Hospitalizations decline in the most recent figures released by the San Diego Human Health Services Agency.
On Monday, the number of hospitalizations decreased by 12 people to 1,297, according to the latest state data, and of those patients, 227 were in intensive care. As of Sunday, there were 5,482 new COVID-19 cases and 20 deaths.
There were 10,192 cases identified Friday and 7,173 cases Saturday, bringing the county's cumulative total to 662,504 cases and 4,586 deaths since the pandemic began.
Count health officials asked residents to visit emergency departments for COVID-19 testing only if severe symptoms are present to alleviate the strain placed on local hospitals.
Vaccination, along with other personal protection procedures, is encouraged by health officials in fighting the Omicron variant to prevent the disease, reduce symptoms, and decrease the likelihood of hospitalization.
In California, anyone aged five and older may receive a vaccine regardless of immigration status. Booster shots are now available for everyone 12 and older.
As of Jan.19, over 2.83 million, or 90.0 percent of eligible San Diegans, are at least partially vaccinated. About 79.5 percent of the eligible population are fully vaccinated.
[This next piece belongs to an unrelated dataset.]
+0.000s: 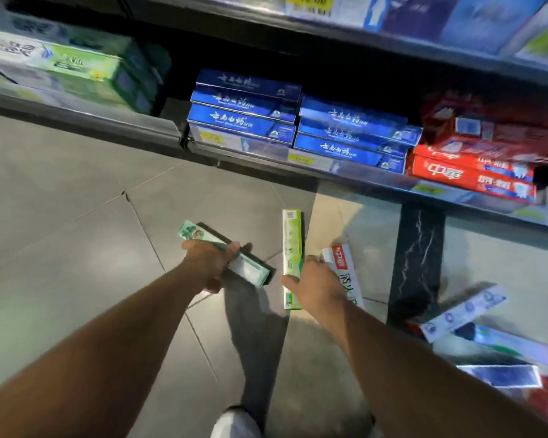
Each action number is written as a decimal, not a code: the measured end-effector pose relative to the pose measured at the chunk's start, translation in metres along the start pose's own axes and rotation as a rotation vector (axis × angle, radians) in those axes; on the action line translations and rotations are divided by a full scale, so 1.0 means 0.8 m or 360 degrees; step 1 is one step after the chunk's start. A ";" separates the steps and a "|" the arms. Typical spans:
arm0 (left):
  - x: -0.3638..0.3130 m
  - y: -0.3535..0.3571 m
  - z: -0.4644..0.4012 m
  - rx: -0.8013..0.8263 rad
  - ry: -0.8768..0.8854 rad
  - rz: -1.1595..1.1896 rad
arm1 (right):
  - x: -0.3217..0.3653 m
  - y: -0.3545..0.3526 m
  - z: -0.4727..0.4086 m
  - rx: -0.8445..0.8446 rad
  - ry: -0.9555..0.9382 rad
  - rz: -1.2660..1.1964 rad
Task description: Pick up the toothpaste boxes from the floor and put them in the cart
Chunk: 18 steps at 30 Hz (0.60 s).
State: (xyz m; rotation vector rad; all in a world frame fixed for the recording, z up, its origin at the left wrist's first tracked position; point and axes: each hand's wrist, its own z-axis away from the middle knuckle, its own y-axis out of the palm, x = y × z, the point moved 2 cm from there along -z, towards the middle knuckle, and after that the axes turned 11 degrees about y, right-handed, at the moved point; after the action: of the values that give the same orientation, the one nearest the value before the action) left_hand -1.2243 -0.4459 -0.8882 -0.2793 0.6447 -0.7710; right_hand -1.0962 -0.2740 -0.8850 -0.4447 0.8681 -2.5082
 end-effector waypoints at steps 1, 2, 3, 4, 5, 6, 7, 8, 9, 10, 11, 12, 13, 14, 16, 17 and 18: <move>0.000 0.004 -0.009 -0.0053 -0.0027 0.0084 | 0.000 0.007 -0.009 -0.0002 0.0018 -0.0011; 0.001 0.009 -0.016 -0.0083 -0.0039 0.0172 | 0.000 0.014 -0.016 0.0001 0.0026 -0.0014; 0.001 0.015 -0.022 -0.0098 -0.0052 0.0279 | 0.001 0.021 -0.022 0.0000 0.0026 -0.0019; -0.001 0.021 -0.026 -0.0086 -0.0064 0.0377 | 0.004 0.025 -0.025 -0.0015 0.0022 -0.0019; -0.003 0.026 -0.027 -0.0057 -0.0071 0.0452 | 0.007 0.028 -0.027 -0.0040 0.0023 -0.0027; -0.005 0.029 -0.027 -0.0043 -0.0078 0.0517 | 0.009 0.031 -0.029 -0.0053 0.0044 -0.0041; -0.006 0.029 -0.027 -0.0055 -0.0068 0.0550 | 0.010 0.030 -0.027 -0.0048 0.0073 -0.0074; -0.006 0.028 -0.024 -0.0053 -0.0048 0.0538 | 0.010 0.028 -0.024 -0.0023 0.0110 -0.0099; -0.006 0.025 -0.021 -0.0045 -0.0007 0.0483 | 0.007 0.024 -0.020 0.0009 0.0129 -0.0114; -0.005 0.018 -0.016 -0.0056 0.0038 0.0379 | 0.004 0.017 -0.014 0.0047 0.0134 -0.0105; -0.006 0.007 -0.006 -0.0074 0.0096 0.0218 | 0.000 0.009 -0.007 0.0077 0.0121 -0.0087; -0.009 -0.005 0.008 -0.0095 0.0153 0.0031 | -0.003 -0.002 0.005 0.0096 0.0115 -0.0070; -0.014 -0.018 0.025 -0.0097 0.0210 -0.0133 | -0.006 -0.014 0.021 0.0113 0.0118 -0.0066; -0.023 -0.030 0.048 -0.0063 0.0242 -0.0231 | -0.010 -0.028 0.041 0.0133 0.0126 -0.0073; -0.042 -0.055 0.101 0.0037 0.0251 -0.0292 | -0.014 -0.062 0.091 0.0170 0.0128 -0.0124; -0.054 -0.069 0.133 0.0077 0.0251 -0.0314 | -0.015 -0.083 0.120 0.0176 0.0123 -0.0159; -0.069 -0.084 0.168 0.0111 0.0258 -0.0343 | -0.015 -0.106 0.150 0.0188 0.0125 -0.0170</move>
State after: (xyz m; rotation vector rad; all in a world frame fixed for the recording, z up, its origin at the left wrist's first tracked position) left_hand -1.2063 -0.4517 -0.7291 -0.2256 0.7465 -1.0284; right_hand -1.0594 -0.2684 -0.7421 -0.3649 0.7374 -2.6739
A new study from researchers at the La Jolla Institute for Immunology, published recently in the medical journal Cell, found that the Omicron variant significantly reduced antibody response. With the highly infectious Omicron variant, antibodies are 42 percent effective at preventing infection compared to the other variants.
According to researchers, incorporating additional elements eliciting broader T cell responses directed towards more conserved targets into vaccine strategies may be considered as a means to increase vaccine effectiveness against future variants.
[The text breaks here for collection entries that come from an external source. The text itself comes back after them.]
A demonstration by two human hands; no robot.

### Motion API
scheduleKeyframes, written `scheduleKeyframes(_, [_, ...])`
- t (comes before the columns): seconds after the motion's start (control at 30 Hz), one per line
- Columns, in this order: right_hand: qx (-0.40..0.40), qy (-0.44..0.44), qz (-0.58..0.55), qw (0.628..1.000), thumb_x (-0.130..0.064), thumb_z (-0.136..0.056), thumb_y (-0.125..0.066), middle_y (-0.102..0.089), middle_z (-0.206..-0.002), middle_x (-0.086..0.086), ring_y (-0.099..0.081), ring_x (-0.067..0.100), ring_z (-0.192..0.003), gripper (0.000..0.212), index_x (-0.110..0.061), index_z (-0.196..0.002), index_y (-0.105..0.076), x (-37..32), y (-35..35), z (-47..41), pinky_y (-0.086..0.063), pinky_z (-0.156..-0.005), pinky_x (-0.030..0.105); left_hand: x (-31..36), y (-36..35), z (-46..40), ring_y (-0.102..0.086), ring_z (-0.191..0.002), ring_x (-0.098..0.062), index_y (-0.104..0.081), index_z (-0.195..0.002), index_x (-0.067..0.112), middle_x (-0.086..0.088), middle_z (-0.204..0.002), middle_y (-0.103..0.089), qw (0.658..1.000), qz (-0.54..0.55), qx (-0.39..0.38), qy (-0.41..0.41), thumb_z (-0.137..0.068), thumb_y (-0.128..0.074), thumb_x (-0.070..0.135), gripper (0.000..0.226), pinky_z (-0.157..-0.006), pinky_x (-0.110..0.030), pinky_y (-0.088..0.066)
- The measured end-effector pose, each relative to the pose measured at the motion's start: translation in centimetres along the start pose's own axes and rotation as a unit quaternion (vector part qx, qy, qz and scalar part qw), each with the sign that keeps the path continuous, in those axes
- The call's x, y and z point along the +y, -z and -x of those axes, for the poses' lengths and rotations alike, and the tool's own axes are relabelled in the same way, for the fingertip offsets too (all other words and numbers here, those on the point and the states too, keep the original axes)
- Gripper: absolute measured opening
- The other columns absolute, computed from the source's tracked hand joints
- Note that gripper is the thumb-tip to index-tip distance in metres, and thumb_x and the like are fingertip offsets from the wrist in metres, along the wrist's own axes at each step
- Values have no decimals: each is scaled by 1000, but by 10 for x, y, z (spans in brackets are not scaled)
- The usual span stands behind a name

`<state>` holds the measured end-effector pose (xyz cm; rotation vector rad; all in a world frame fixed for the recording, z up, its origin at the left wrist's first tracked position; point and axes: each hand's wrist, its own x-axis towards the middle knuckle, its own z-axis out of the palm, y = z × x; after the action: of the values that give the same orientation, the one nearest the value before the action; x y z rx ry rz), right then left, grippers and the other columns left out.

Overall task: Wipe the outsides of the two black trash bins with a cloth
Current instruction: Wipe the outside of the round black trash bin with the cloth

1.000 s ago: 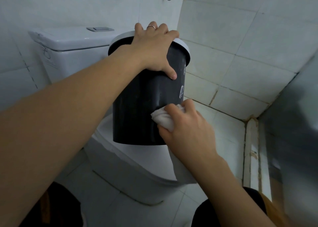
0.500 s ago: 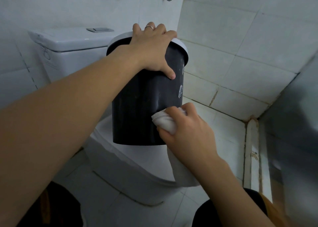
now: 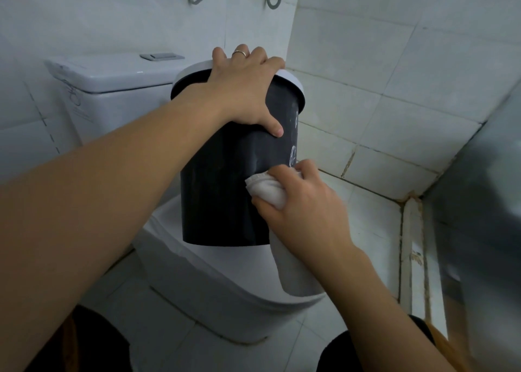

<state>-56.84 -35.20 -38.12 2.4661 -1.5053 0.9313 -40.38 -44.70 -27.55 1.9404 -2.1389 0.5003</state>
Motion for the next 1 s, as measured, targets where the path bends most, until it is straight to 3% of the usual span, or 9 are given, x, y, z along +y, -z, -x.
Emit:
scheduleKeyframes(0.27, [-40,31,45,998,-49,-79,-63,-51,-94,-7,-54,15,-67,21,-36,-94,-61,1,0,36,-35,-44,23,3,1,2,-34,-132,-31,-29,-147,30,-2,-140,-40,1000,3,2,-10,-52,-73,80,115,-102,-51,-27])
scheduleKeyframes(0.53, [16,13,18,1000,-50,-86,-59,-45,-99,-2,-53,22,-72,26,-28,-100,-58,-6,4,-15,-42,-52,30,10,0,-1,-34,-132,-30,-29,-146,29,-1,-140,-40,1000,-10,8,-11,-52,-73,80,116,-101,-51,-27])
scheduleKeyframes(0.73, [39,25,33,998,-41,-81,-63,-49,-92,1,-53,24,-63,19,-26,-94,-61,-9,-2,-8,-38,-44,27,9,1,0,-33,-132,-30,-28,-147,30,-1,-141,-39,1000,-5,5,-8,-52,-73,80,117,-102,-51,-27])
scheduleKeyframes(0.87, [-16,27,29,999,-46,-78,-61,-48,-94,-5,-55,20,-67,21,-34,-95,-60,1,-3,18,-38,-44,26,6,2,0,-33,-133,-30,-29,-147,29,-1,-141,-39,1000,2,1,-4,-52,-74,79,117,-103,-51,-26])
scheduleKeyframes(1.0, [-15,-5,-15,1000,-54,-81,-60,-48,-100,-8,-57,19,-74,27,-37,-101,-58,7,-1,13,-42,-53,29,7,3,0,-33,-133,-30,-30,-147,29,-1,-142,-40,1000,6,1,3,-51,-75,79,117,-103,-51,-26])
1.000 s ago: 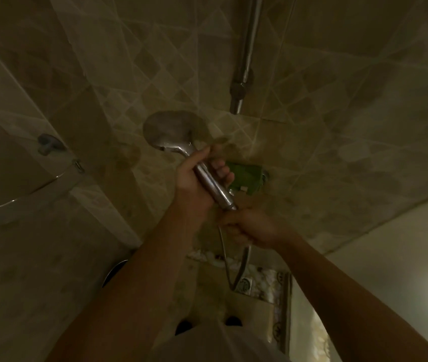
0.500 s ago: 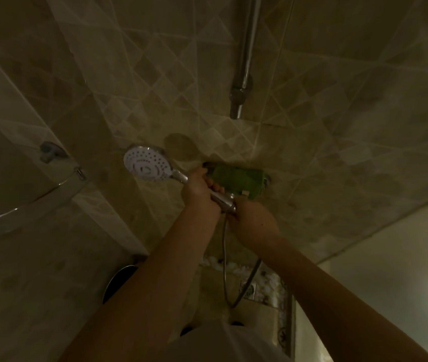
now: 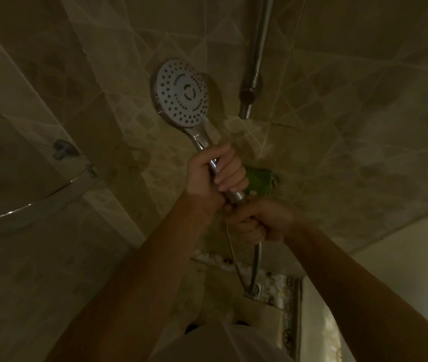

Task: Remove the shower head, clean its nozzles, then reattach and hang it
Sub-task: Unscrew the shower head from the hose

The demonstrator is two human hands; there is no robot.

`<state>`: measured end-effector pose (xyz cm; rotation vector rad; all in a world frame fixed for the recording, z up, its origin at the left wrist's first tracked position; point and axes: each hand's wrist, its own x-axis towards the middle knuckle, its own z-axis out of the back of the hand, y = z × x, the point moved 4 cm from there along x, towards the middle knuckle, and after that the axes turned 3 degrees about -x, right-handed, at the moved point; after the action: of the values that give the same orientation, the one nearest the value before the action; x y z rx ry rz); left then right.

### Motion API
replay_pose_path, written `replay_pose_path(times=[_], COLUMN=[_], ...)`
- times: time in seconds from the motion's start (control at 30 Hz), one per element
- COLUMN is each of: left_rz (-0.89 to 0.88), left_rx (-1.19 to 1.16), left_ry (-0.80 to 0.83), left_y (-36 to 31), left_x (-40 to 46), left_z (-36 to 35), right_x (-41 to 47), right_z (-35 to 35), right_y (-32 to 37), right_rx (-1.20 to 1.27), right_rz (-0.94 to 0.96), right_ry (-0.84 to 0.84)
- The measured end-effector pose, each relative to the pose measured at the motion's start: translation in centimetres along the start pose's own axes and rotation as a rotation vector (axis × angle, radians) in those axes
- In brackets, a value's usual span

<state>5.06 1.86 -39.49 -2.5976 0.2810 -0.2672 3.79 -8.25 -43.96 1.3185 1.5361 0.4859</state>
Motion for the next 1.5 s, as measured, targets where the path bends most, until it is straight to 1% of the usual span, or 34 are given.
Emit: replay_pose_path(times=[0.03, 0.07, 0.1, 0.13, 0.17, 0.2, 0.23, 0.27, 0.3, 0.33, 0.37, 0.43, 0.5, 0.57, 0.6, 0.63, 0.67, 0.7, 0.73, 0.8, 0.87, 0.9, 0.93, 0.97, 1.03, 1.13, 1.23, 1.33, 1.37, 1.4, 1.5], left_rz=[0.009, 0.002, -0.018, -0.045, -0.079, -0.118, -0.156, -0.184, -0.198, -0.201, -0.197, -0.180, -0.162, -0.127, -0.107, -0.093, -0.087, -0.088, -0.103, -0.163, -0.242, -0.285, -0.326, -0.361, -0.399, -0.422, -0.417, -0.355, -0.333, -0.315, -0.286], left_rx=[0.016, 0.047, 0.085, 0.115, 0.117, 0.087, 0.038, -0.007, -0.038, -0.046, -0.044, -0.048, -0.063, -0.059, -0.047, -0.037, -0.030, -0.017, 0.009, 0.044, 0.009, -0.009, -0.014, -0.006, 0.051, 0.221, 0.334, 0.346, 0.340, 0.333, 0.329], left_ry=[-0.016, -0.089, -0.216, -0.384, -0.565, -0.727, -0.843, -0.908, -0.929, -0.919, -0.885, -0.760, -0.591, -0.421, -0.349, -0.300, -0.291, -0.327, -0.408, -0.632, -0.838, -0.914, -0.966, -0.997, -1.005, -0.956, -0.926, -0.940, -0.944, -0.945, -0.952], left_y=[0.0, 0.0, 0.1, 0.1, 0.2, 0.4, 0.6, 0.9, 1.1, 1.2, 1.3, 1.4, 1.3, 1.1, 1.0, 0.9, 0.9, 0.8, 0.8, 0.9, 1.1, 1.1, 0.9, 0.6, -0.4, -1.5, -1.4, -0.1, 0.5, 1.1, 2.4], left_x=[0.0, 0.1, 0.3, 0.4, 0.5, 0.5, 0.4, 0.3, 0.2, 0.1, 0.0, -0.1, -0.2, -0.4, -0.6, -0.7, -0.6, -0.4, -0.2, 0.1, 0.1, -0.1, -0.3, -0.6, -1.3, -2.3, -3.1, -3.5, -3.6, -3.7, -3.9], left_z=[0.0, 0.4, 0.8, 1.3, 2.0, 2.7, 3.3, 3.6, 3.8, 3.9, 3.9, 3.6, 3.2, 2.6, 2.2, 1.8, 1.6, 1.5, 1.7, 2.0, 2.4, 2.7, 2.9, 3.2, 3.6, 3.9, 3.9, 4.2, 4.4, 4.6, 5.1], right_x=[0.1, 0.3, 0.6, 0.8, 0.8, 0.7, 0.8, 0.9, 1.0, 0.9, 0.9, 0.7, 0.4, 0.1, -0.1, -0.4, -0.4, -0.3, -0.2, -0.2, -0.1, -0.1, -0.3, -0.5, -1.0, -1.8, -2.7, -3.4, -3.6, -3.7, -3.8], right_z=[0.0, 0.2, 0.7, 1.3, 1.8, 2.2, 2.5, 2.7, 3.0, 3.3, 3.6, 3.9, 3.5, 2.2, 1.6, 1.0, 0.9, 1.0, 1.3, 1.8, 2.1, 2.2, 2.5, 3.0, 4.3, 6.6, 9.1, 10.6, 10.9, 11.2, 11.5], right_y=[-0.1, -0.1, -0.1, 0.1, 0.3, 0.5, 0.6, 0.6, 0.5, 0.4, 0.3, 0.1, -0.1, -0.3, -0.2, 0.0, 0.2, 0.3, 0.5, 0.9, 0.8, 0.5, 0.2, -0.2, -0.8, -2.3, -4.9, -8.5, -9.5, -10.2, -11.1], right_rx=[-0.032, -0.080, -0.151, -0.271, -0.435, -0.629, -0.806, -0.948, -1.022, -1.009, -0.922, -0.657, -0.421, -0.235, -0.183, -0.166, -0.173, -0.218, -0.321, -0.651, -0.999, -1.143, -1.233, -1.263, -1.215, -1.028, -0.657, -0.173, -0.074, -0.046, -0.261], right_rz=[-0.006, 0.005, 0.027, 0.058, 0.098, 0.133, 0.157, 0.162, 0.160, 0.158, 0.157, 0.142, 0.111, 0.072, 0.057, 0.054, 0.055, 0.066, 0.088, 0.158, 0.205, 0.197, 0.187, 0.178, 0.140, 0.063, -0.037, -0.205, -0.255, -0.307, -0.450], right_ry=[-0.033, -0.123, -0.275, -0.471, -0.665, -0.822, -0.932, -1.004, -1.038, -1.034, -0.993, -0.860, -0.683, -0.421, -0.309, -0.250, -0.262, -0.342, -0.475, -0.804, -1.046, -1.120, -1.170, -1.201, -1.201, -1.128, -1.064, -0.994, -0.972, -0.951, -0.886])
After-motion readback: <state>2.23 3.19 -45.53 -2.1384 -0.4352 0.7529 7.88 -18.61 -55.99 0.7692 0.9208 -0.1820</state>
A cohort of 96 adults vaccinated with different vaccines was used to determine the longevity of T cell cross-recognition of all COVID-19 variants. Researchers studied samples from four different time points: two weeks after the first dose of vaccination, two weeks after the second dose, three and a half months, and up to six months after the last vaccination dose received.
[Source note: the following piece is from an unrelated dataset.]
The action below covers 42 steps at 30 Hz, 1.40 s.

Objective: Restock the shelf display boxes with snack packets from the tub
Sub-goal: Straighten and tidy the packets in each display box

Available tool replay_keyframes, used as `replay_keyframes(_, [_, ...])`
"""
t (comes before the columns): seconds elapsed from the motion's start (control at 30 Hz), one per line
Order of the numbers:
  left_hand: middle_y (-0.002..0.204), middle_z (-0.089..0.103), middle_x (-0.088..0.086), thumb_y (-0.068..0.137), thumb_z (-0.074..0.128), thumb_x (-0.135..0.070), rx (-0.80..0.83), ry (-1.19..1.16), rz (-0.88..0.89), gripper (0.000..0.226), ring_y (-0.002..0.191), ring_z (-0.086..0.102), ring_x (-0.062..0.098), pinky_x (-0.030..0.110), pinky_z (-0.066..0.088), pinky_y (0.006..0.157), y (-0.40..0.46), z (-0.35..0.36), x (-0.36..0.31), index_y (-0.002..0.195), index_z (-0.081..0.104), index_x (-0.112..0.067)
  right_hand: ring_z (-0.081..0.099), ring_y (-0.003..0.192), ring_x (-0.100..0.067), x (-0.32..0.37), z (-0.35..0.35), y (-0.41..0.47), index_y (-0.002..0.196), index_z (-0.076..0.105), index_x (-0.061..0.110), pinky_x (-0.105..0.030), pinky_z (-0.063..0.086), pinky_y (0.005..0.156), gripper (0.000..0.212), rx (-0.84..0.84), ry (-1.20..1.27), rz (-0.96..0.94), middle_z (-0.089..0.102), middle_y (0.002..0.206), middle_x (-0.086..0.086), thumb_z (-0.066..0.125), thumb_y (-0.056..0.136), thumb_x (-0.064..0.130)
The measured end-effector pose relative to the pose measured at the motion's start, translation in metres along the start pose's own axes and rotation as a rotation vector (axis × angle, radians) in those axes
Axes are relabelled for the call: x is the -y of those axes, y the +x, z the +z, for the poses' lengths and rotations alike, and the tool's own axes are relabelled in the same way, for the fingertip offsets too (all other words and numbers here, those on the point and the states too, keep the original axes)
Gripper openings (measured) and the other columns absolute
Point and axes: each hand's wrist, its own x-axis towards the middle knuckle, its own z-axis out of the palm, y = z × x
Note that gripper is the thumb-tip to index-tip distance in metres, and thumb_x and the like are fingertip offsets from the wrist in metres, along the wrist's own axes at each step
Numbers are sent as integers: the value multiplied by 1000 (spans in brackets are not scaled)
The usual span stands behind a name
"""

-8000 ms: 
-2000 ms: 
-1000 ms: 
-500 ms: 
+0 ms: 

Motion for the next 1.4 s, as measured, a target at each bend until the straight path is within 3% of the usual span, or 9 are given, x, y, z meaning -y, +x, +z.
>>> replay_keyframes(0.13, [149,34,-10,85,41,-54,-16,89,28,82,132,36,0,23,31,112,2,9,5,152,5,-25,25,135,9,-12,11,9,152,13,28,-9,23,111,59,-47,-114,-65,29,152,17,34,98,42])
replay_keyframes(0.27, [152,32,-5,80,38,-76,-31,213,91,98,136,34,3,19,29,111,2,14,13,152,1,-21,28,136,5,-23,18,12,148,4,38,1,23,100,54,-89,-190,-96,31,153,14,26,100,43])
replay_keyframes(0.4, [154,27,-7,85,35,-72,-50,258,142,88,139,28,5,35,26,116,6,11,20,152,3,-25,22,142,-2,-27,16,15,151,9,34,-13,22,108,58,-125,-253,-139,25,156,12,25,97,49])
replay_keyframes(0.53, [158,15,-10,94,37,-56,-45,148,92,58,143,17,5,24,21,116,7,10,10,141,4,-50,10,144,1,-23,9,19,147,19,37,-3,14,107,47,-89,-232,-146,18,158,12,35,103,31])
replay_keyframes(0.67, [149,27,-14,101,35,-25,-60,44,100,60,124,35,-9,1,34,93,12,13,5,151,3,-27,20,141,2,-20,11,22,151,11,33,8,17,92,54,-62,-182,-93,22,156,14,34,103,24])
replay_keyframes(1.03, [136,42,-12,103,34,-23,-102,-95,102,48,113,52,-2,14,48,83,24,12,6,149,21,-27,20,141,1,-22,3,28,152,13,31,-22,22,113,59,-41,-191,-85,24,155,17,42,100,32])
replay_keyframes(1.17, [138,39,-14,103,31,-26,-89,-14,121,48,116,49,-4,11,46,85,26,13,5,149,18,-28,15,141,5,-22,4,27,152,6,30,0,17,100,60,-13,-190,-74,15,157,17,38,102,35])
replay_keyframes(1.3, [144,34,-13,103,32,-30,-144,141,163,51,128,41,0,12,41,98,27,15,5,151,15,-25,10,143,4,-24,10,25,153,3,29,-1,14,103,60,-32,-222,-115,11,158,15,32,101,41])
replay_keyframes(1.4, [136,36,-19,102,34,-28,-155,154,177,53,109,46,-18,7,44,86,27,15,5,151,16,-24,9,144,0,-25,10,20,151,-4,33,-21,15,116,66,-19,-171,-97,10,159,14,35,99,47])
According to the paper, researchers found that T cells remained more than 80 percent effective against Omicron.
“Functional preservation of the majority of T cell responses may play an important role as second-level defenses against diverse variants,” researchers wrote in the study.
Antibodies are large Y-shaped proteins that recognize and latch onto antigens in order to remove them from the body. T cells are a type of leukocyte, or white blood cell, that are part of the immune system that focuses on specific foreign particles and recognizes pieces of viruses when pathogens infect previously healthy cells.
“These data provide a reason for optimism, as most vaccine-elicited T cell responses remain capable of recognizing all known SARS-CoV-2 variants. Nevertheless, the data also underline the need for continued surveillance and the potential danger posed by continued variant evolution that could result in further reduction of T cell responses,” the study read.